TASK STATEMENT - Report every line below that has the string "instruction" in it.

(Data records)

*-*-*

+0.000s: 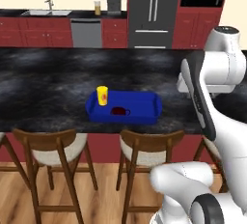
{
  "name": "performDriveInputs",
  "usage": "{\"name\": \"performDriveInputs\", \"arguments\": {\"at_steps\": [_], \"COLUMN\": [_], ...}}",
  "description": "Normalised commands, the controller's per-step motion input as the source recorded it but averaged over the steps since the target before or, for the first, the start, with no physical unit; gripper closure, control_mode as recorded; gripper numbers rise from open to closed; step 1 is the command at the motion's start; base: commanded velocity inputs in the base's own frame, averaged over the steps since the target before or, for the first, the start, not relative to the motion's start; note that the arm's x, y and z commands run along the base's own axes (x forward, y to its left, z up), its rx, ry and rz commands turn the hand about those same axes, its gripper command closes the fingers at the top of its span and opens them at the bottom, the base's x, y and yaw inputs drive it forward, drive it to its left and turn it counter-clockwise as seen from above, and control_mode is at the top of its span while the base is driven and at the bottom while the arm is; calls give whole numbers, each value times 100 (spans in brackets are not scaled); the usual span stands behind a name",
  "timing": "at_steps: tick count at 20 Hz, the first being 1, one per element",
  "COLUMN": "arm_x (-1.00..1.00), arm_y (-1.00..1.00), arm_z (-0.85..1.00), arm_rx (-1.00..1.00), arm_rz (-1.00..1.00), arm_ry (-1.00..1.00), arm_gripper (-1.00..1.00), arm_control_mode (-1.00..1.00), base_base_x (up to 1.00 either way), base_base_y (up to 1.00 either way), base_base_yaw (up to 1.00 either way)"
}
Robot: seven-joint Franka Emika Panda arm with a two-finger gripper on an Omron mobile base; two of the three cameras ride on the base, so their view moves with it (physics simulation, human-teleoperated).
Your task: There is a tray on the dining counter. Grab the cup, mug, and pitcher and place them on the tray. The pitcher may be placed next to the tray if it cannot fit the tray.
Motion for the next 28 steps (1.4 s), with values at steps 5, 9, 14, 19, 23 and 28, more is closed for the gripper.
{"name": "performDriveInputs", "arguments": {"at_steps": [5, 9, 14, 19, 23, 28], "arm_x": [0, 0, 0, 0, 0, 0], "arm_y": [0, 0, 0, 0, 0, 0], "arm_z": [0, 0, 0, 0, 0, 0], "arm_rx": [0, 0, 0, 0, 0, 0], "arm_rz": [0, 0, 0, 0, 0, 0], "arm_ry": [0, 0, 0, 0, 0, 0], "arm_gripper": [-100, -100, -100, -100, -100, -100], "arm_control_mode": [100, 100, 100, 100, 100, 100], "base_base_x": [-99, -70, -13, 0, 0, 1], "base_base_y": [-100, -100, -100, -100, -100, -100], "base_base_yaw": [-8, -25, -22, -17, -12, -12]}}
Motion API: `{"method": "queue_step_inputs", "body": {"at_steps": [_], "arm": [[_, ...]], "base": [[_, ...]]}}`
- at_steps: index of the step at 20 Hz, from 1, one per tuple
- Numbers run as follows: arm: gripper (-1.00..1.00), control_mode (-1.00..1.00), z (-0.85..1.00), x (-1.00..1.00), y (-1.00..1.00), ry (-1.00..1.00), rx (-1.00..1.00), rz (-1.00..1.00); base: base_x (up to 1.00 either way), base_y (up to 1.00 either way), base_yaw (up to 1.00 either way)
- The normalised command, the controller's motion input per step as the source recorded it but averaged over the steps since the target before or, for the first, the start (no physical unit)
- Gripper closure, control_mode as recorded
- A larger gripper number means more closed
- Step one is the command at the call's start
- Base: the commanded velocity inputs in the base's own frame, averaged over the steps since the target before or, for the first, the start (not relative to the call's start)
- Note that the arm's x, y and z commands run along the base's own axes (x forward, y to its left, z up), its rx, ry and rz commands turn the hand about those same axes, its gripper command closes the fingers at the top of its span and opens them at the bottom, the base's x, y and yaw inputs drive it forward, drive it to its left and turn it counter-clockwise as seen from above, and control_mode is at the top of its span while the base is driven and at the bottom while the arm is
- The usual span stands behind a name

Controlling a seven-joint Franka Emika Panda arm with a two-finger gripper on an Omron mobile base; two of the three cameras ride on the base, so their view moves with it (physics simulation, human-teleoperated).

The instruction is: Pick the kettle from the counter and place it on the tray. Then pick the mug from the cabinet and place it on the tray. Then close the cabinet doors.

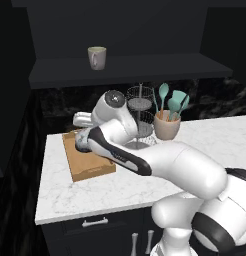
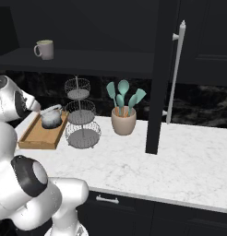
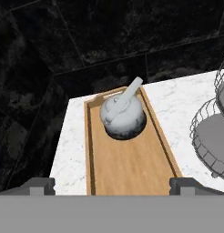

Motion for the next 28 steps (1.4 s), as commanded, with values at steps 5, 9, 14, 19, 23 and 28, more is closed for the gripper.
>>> {"method": "queue_step_inputs", "body": {"at_steps": [5,9,14,19,23,28], "arm": [[-1.00,-1.00,0.84,-0.41,-0.03,0.00,-0.10,-0.01],[-1.00,-1.00,0.80,-0.20,0.00,-0.01,-0.13,-0.08],[-1.00,-1.00,0.74,-0.19,0.00,-0.18,-0.16,-0.03],[-1.00,-1.00,0.63,0.00,-0.06,-0.08,-0.12,0.00],[-1.00,-1.00,0.52,0.21,-0.04,0.00,-0.06,0.00],[-1.00,-1.00,0.43,0.29,-0.04,-0.04,-0.04,-0.02]], "base": [[0.00,0.00,0.00],[0.00,0.00,0.00],[0.00,0.00,0.00],[0.00,0.00,0.00],[0.00,0.00,0.00],[0.00,0.00,0.00]]}}
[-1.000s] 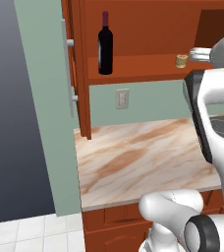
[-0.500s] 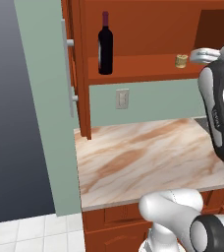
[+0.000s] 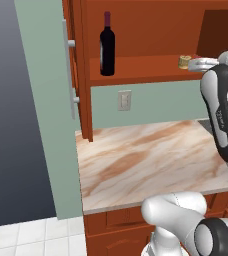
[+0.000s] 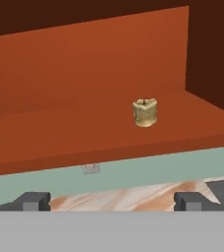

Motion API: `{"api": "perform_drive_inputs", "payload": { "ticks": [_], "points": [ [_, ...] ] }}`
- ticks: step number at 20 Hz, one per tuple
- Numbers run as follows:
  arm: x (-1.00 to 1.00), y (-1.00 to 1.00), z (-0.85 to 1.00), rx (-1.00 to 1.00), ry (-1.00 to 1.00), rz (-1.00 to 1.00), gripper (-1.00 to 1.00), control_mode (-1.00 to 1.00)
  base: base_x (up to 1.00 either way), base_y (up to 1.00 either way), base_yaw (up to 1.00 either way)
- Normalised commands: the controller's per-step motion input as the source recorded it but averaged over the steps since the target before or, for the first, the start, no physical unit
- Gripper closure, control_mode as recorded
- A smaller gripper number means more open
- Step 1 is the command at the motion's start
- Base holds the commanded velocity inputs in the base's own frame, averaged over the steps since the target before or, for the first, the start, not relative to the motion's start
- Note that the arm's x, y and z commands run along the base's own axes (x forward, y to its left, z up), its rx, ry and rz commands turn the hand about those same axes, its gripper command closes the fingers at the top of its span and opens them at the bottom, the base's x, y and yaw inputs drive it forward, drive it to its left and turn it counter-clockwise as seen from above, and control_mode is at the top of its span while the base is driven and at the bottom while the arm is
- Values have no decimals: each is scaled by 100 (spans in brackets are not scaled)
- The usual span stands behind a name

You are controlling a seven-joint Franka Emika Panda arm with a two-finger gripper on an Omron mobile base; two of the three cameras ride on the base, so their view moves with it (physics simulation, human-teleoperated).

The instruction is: Get the candle and the wine from the cabinet and move them to the dining counter.

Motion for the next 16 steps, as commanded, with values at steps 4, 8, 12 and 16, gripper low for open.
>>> {"api": "perform_drive_inputs", "payload": {
  "ticks": [4, 8, 12, 16],
  "points": [
    [21, 3, -8, -1, 0, 0, -100, -100, 0, 0, 0],
    [4, 0, 0, 0, 0, 0, -100, -100, 0, 0, 0],
    [7, 0, 0, 0, 0, 0, -100, -100, 0, 0, 0],
    [8, 0, 0, -7, 0, 0, -100, -100, 0, 0, 0]
  ]
}}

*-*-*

TASK SOLUTION -
The instruction is: Pick the kettle from the counter and place it on the tray. Then pick the mug from the cabinet and place it on the tray. Then close the cabinet doors.
The instruction is: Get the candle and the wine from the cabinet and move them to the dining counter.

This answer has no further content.